I was humbled by the candor of this family, and suddenly felt presumptuous as a college student intruding on their lives and privacy. I realized grimly that, despite all my academic preparation—background research, confidentiality procedures, language skills—I had not fully understood the gravity of the task I was undertaking.

Over time, the interviews became easier. I knew better what questions to ask, how to ask them and how to interpret certain answers. I was able to contain my emotions and learned to sit comfortably on the floor for two hours at a time. And as I listened to these families’ clear voices and vivid accounts, I resolved that these stories would not end with me. Somehow, I would find a way to communicate this experience to others: the resounding voices and unbridled emotions, the unwavering grace and hospitality, and the varying extremes of hope and despair.

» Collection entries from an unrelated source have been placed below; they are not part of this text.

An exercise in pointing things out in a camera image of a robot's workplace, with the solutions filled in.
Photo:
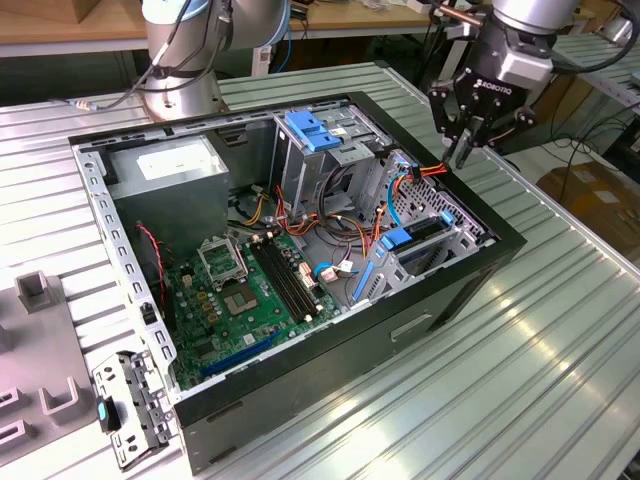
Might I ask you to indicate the brown cardboard box with label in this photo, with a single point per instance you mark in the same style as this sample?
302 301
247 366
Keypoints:
590 195

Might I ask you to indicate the grey metal disk bay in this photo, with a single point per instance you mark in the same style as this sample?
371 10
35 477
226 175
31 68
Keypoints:
400 274

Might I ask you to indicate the green motherboard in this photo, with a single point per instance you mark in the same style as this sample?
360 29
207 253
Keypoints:
260 325

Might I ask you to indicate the blue expansion slot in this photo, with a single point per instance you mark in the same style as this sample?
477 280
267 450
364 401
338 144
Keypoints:
235 357

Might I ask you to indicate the black intrusion switch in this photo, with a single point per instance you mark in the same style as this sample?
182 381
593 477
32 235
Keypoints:
147 312

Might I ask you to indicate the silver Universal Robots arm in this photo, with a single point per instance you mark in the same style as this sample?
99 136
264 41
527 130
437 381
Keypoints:
195 95

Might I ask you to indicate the grey power supply unit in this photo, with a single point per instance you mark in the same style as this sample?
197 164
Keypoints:
170 200

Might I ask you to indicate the metal slat side table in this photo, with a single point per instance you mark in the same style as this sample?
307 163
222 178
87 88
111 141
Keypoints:
617 77

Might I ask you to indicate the blue plastic drive latch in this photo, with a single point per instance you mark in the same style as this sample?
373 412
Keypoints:
312 135

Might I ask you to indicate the black RAM slot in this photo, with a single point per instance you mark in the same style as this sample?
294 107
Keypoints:
283 281
289 279
276 282
296 277

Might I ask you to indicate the hard disk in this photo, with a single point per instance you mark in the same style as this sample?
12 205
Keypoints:
397 240

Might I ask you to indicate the pink board connector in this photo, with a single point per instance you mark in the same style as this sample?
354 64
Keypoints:
307 277

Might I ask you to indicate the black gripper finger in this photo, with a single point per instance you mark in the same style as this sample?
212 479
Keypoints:
520 122
442 115

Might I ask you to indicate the black open PC case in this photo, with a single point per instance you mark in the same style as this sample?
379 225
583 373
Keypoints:
325 360

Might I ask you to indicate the grey parts rack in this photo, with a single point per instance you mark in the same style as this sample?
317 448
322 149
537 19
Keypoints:
45 350

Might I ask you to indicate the grey metal slot bracket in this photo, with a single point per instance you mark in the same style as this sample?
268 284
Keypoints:
145 400

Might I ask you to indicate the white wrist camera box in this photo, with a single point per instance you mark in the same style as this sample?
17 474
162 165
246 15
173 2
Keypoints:
525 70

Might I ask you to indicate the grey optical drive cage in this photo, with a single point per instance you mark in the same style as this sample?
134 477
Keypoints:
305 175

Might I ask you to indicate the CPU socket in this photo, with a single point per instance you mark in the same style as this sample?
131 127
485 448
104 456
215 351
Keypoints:
240 300

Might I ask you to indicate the wooden desk white frame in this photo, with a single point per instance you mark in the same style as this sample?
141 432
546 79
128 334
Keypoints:
350 20

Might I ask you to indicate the black latch with blue tab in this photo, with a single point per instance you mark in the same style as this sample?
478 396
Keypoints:
103 412

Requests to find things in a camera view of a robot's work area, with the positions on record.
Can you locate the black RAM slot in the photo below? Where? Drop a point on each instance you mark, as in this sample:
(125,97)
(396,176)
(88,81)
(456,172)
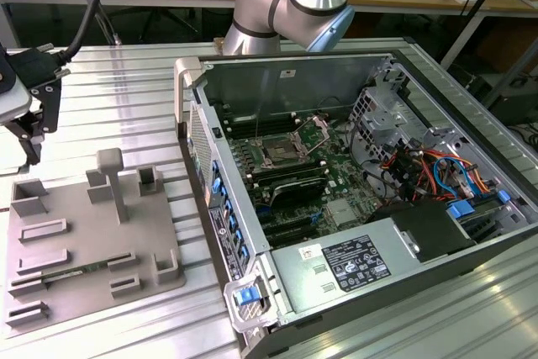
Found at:
(290,178)
(273,131)
(273,117)
(273,122)
(290,174)
(290,170)
(290,166)
(273,127)

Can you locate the black expansion slot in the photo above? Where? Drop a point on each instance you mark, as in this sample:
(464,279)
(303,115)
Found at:
(294,236)
(290,224)

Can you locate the grey parts rack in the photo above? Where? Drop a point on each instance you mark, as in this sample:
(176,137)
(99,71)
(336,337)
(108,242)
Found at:
(96,224)

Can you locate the green RAM stick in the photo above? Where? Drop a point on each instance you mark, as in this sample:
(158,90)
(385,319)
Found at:
(80,270)

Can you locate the blue disk carrier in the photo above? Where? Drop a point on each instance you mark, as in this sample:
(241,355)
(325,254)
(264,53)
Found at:
(461,209)

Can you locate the open PC case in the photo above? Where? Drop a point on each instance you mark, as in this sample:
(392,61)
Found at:
(294,81)

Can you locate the grey power supply unit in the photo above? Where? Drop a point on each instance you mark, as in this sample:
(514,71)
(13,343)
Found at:
(294,275)

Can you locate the green motherboard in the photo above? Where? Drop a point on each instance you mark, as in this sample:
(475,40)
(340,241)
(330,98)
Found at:
(336,165)

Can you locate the silver drive cage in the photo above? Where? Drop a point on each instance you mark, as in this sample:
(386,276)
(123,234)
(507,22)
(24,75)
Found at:
(378,119)

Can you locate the black expansion card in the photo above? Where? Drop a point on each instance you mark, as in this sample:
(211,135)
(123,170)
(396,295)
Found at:
(298,191)

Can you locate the blue case latch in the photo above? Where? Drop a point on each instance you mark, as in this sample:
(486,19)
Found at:
(246,296)

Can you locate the CPU socket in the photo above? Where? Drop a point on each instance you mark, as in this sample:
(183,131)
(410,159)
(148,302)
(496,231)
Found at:
(278,153)

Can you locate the black plastic shroud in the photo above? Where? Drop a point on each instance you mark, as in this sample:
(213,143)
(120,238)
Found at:
(428,228)

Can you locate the silver chipset heatsink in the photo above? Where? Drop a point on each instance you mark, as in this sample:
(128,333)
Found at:
(340,212)

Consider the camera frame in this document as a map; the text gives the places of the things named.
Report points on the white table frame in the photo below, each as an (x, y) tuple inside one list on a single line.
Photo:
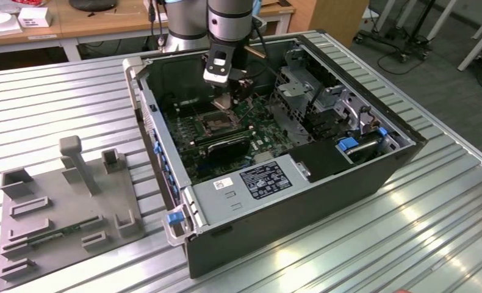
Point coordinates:
[(441, 20), (481, 45)]

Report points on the black open PC case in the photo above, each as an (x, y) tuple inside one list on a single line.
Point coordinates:
[(290, 232)]

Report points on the blue disk carrier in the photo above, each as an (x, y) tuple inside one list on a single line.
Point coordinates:
[(346, 144)]

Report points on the silver metal bracket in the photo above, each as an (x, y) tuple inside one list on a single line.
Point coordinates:
[(353, 105)]

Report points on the grey power supply unit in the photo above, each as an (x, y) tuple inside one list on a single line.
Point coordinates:
[(224, 204)]

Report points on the blue plastic clip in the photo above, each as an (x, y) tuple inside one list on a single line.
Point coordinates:
[(382, 132)]

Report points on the black plastic shroud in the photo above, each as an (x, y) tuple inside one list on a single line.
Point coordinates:
[(321, 161)]

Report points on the black graphics card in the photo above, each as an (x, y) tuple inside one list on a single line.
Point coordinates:
[(226, 150)]

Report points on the silver CPU plate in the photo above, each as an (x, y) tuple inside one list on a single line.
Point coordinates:
[(223, 102)]

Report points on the green motherboard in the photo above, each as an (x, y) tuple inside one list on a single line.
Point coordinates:
[(267, 134)]

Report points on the grey metal drive cage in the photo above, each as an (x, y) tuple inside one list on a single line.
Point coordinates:
[(295, 91)]

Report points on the red packet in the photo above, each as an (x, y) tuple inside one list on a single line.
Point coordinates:
[(29, 2)]

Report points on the blue case latch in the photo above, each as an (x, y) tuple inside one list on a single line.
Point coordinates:
[(174, 219)]

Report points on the black round object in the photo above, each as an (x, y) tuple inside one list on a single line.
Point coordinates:
[(92, 4)]

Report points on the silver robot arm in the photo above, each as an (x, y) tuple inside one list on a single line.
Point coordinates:
[(228, 21)]

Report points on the black wheeled stand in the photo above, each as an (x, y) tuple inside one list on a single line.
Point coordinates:
[(422, 18)]

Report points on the CPU socket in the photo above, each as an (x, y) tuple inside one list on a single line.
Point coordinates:
[(215, 122)]

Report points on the white cardboard box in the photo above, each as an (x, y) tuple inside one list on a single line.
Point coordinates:
[(35, 15)]

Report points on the wooden cabinet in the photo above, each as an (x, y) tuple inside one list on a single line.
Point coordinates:
[(337, 21)]

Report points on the blue card retainer clip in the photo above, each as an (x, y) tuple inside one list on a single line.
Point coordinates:
[(156, 148)]

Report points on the green RAM stick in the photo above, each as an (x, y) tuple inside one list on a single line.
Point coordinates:
[(51, 235), (202, 143), (223, 136)]

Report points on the grey parts rack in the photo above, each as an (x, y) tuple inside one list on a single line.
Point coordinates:
[(78, 207)]

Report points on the small silver heatsink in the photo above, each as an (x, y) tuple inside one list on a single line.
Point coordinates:
[(264, 157)]

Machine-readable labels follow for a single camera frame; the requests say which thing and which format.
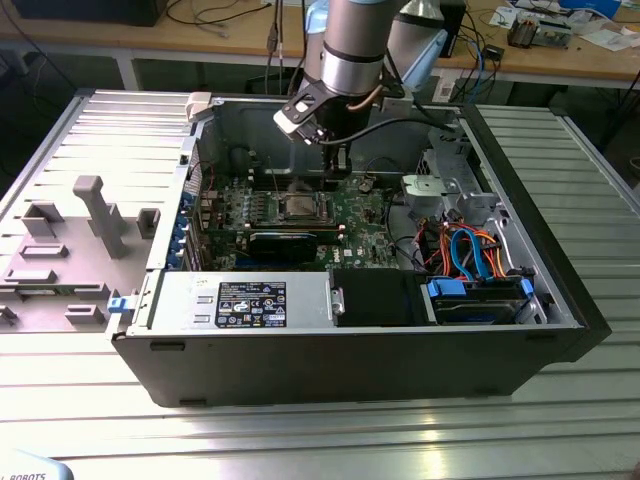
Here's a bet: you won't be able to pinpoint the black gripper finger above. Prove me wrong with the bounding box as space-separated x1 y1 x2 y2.
323 143 352 182

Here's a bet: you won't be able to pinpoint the silver green CPU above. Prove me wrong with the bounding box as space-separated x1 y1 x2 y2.
285 195 325 219

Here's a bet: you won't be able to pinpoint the CPU cooler heat sink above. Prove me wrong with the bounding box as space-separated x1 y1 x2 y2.
507 12 541 50

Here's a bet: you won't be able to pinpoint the green motherboard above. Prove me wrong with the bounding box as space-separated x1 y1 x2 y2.
199 168 404 272

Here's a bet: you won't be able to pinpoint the silver metal drive cage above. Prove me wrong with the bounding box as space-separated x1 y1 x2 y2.
402 122 506 236

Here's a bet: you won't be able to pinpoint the black graphics card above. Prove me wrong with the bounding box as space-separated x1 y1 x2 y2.
205 223 345 265

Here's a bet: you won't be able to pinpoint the grey case latch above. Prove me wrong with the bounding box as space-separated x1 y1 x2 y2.
184 90 217 124

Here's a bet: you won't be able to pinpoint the hard disk in blue carrier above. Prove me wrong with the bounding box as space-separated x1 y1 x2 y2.
423 275 534 325

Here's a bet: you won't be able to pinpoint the black PC case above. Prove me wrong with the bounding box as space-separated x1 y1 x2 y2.
107 88 612 407

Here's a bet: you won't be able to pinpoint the silver power supply unit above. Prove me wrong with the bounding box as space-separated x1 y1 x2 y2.
125 268 335 335

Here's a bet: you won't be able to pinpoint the small silver metal box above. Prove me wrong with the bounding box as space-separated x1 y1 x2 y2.
538 18 574 50

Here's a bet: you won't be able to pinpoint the grey parts rack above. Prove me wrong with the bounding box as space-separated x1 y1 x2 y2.
0 174 162 334

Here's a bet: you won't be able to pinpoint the blue plastic latch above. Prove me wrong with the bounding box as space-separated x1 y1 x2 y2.
106 293 140 315

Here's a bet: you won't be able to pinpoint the blue box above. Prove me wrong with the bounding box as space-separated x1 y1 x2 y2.
558 0 622 17

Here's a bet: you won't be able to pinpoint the white papers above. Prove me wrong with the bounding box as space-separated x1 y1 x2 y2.
579 27 640 52

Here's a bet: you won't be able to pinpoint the large black box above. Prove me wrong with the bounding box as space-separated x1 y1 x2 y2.
9 0 166 27

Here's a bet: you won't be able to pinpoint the wooden desk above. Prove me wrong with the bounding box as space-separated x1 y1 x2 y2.
0 0 640 92

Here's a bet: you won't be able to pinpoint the pale blue teach pendant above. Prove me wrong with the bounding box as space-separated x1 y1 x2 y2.
0 447 76 480

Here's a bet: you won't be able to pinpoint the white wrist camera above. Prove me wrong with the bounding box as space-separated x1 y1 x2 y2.
273 89 326 146

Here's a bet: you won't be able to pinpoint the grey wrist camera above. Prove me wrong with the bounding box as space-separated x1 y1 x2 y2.
382 83 416 114

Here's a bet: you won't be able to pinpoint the black camera cable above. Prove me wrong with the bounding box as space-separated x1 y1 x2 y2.
318 116 457 147

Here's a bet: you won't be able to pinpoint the black fan cable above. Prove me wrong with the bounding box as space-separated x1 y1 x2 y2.
382 177 426 266

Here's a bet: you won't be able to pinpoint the blue flat wire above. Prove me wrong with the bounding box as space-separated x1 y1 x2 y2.
448 223 496 281

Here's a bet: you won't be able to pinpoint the orange wire bundle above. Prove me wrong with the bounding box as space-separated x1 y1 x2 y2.
469 227 509 279

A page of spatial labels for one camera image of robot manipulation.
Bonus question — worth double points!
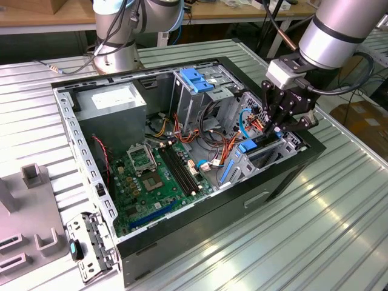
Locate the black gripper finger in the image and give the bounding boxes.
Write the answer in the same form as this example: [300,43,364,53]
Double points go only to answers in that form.
[261,80,288,135]
[276,114,318,134]

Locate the orange red disk power wire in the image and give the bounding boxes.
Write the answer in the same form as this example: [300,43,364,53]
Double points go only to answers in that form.
[246,112,272,131]

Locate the hard disk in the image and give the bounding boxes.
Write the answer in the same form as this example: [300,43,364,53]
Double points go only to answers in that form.
[220,132,284,185]

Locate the metal disk bay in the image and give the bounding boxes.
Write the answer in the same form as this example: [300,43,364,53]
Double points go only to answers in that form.
[216,90,307,189]

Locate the flat brown cardboard box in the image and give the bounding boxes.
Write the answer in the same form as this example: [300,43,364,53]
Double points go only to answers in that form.
[329,101,388,154]

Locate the blue plastic drive latch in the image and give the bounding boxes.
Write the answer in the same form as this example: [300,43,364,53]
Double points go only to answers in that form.
[179,68,215,94]

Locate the grey optical drive cage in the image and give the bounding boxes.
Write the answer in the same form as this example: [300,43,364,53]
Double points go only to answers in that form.
[169,62,243,134]

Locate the metal slat side table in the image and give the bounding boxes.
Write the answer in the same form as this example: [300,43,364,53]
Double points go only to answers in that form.
[356,25,388,69]

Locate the black RAM slot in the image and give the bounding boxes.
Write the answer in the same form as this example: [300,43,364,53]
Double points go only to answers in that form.
[161,145,193,195]
[157,146,189,197]
[170,143,202,192]
[166,144,198,193]

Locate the black open PC case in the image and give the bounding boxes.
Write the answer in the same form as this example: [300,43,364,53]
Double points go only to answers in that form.
[50,56,327,288]

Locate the CPU socket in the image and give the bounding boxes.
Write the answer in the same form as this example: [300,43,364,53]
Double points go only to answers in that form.
[138,170,167,192]

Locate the green motherboard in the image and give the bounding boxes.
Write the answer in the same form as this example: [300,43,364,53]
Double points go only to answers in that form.
[107,141,213,237]

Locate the grey power supply unit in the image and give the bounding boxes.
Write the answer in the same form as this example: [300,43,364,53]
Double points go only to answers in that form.
[72,82,148,158]

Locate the blue expansion slot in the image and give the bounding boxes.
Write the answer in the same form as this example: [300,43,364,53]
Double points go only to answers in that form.
[129,201,177,230]

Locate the black latch with blue tab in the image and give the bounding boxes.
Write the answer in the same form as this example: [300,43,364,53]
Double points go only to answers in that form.
[68,238,84,261]

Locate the grey parts rack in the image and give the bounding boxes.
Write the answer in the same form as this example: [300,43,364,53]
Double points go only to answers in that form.
[0,162,77,275]

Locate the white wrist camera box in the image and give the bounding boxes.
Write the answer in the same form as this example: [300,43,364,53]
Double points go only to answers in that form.
[266,55,307,91]

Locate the blue SATA wire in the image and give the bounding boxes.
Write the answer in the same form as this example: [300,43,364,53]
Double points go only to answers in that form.
[195,105,258,171]

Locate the orange black wire bundle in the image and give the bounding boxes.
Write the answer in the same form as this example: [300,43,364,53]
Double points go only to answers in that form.
[144,101,243,170]

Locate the metal socket cover frame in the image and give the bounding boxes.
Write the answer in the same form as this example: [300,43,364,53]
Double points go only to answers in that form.
[125,142,158,176]

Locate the red black twisted wire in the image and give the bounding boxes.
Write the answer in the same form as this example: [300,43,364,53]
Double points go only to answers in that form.
[90,135,110,184]

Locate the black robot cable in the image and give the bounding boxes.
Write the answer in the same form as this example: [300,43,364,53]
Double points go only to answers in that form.
[33,0,142,76]

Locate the metal card retention bracket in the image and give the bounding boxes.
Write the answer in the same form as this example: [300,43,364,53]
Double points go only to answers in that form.
[65,212,119,285]

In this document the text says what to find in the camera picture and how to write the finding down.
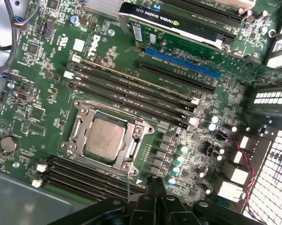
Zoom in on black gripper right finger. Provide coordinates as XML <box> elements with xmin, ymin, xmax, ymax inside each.
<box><xmin>156</xmin><ymin>176</ymin><xmax>269</xmax><ymax>225</ymax></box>

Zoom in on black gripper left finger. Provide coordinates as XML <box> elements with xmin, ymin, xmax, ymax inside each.
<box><xmin>49</xmin><ymin>175</ymin><xmax>158</xmax><ymax>225</ymax></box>

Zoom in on metal locking lever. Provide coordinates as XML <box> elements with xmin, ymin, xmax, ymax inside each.
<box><xmin>126</xmin><ymin>172</ymin><xmax>131</xmax><ymax>201</ymax></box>

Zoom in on silver CPU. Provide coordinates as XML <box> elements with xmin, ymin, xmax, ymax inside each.
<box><xmin>84</xmin><ymin>118</ymin><xmax>128</xmax><ymax>162</ymax></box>

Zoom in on CPU socket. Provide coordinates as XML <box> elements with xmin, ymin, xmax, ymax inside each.
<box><xmin>60</xmin><ymin>99</ymin><xmax>155</xmax><ymax>176</ymax></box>

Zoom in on RAM slot white latches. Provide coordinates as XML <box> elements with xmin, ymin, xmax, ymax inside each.
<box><xmin>63</xmin><ymin>71</ymin><xmax>199</xmax><ymax>125</ymax></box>
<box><xmin>36</xmin><ymin>163</ymin><xmax>137</xmax><ymax>196</ymax></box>
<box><xmin>31</xmin><ymin>179</ymin><xmax>108</xmax><ymax>203</ymax></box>

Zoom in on open black PC case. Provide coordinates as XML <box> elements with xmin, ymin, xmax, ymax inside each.
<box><xmin>0</xmin><ymin>0</ymin><xmax>282</xmax><ymax>225</ymax></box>

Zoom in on installed RAM stick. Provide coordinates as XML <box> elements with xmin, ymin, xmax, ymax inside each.
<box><xmin>72</xmin><ymin>54</ymin><xmax>200</xmax><ymax>105</ymax></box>

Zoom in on round coin cell battery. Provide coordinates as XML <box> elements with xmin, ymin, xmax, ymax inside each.
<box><xmin>0</xmin><ymin>135</ymin><xmax>20</xmax><ymax>155</ymax></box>

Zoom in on blue expansion slot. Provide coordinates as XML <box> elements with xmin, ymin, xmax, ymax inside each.
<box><xmin>144</xmin><ymin>46</ymin><xmax>222</xmax><ymax>80</ymax></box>

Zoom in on white square board sticker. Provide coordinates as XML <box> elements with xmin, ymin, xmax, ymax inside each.
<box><xmin>72</xmin><ymin>38</ymin><xmax>85</xmax><ymax>53</ymax></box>

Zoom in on black graphics card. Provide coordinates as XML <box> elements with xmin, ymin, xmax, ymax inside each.
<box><xmin>118</xmin><ymin>1</ymin><xmax>237</xmax><ymax>51</ymax></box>

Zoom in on silver chipset heatsink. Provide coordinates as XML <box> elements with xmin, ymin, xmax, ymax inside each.
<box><xmin>84</xmin><ymin>0</ymin><xmax>122</xmax><ymax>23</ymax></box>

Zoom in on beige expansion slot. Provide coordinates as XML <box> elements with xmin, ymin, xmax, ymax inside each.
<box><xmin>214</xmin><ymin>0</ymin><xmax>258</xmax><ymax>9</ymax></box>

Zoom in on black panel cable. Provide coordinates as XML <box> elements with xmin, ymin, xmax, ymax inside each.
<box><xmin>0</xmin><ymin>0</ymin><xmax>18</xmax><ymax>91</ymax></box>

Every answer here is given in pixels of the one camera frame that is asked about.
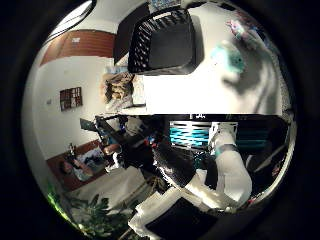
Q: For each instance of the teal plush toy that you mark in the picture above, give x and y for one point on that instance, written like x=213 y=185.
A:
x=230 y=60

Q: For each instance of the black plastic basket container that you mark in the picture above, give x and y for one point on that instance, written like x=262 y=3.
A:
x=166 y=40

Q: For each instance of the teal striped rack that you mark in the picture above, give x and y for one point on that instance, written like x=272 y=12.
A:
x=190 y=135

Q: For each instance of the green potted plant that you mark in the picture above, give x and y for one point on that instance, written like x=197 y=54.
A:
x=93 y=216

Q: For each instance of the person in dark clothes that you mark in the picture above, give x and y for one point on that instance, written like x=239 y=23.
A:
x=75 y=166

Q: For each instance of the beige crumpled cloth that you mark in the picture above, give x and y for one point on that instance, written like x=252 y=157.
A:
x=118 y=88

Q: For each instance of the black flat panel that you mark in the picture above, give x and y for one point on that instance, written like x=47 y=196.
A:
x=126 y=33

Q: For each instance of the dark wall picture frame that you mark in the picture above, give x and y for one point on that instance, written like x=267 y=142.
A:
x=71 y=98

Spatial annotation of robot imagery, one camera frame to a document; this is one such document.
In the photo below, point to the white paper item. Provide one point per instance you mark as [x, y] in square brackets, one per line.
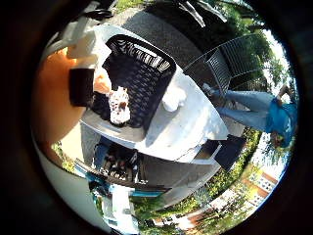
[119, 111]

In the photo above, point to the black woven plastic basket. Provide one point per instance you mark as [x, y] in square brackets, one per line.
[143, 75]

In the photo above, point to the black equipment under table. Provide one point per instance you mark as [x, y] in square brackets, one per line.
[117, 163]

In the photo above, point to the blue and black slatted bench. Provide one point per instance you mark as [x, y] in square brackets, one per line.
[146, 189]

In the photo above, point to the black metal mesh chair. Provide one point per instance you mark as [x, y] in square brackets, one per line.
[215, 68]

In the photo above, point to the black box beside table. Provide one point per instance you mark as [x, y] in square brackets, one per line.
[231, 150]

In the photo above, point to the person in blue shirt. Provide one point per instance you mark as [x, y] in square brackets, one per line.
[254, 107]

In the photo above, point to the orange and white building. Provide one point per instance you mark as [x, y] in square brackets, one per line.
[265, 182]

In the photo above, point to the light metal frame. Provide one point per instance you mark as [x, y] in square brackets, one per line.
[197, 14]

What began as an academic endeavour to document the lives of Iraqi women in displacement quickly became a personal project that would not end with the submission of a thesis. I spent the year after graduation living in Amman, Jordan continuing the work with Iraqi women there and maintaining contact with those in Syria.

I remember each and every one of my interviewees: the woman’s face, how she served the tea, why she left Iraq. Three years later, their stories have not left me. I continue to practice Iraqi Arabic and hope for the day when I can visit these women settled in a peaceful, united Iraq.

Salaam alaaykum. Shloonich? Zeena, il-hamdu lillaah. Shukran. Allah bil-kheer.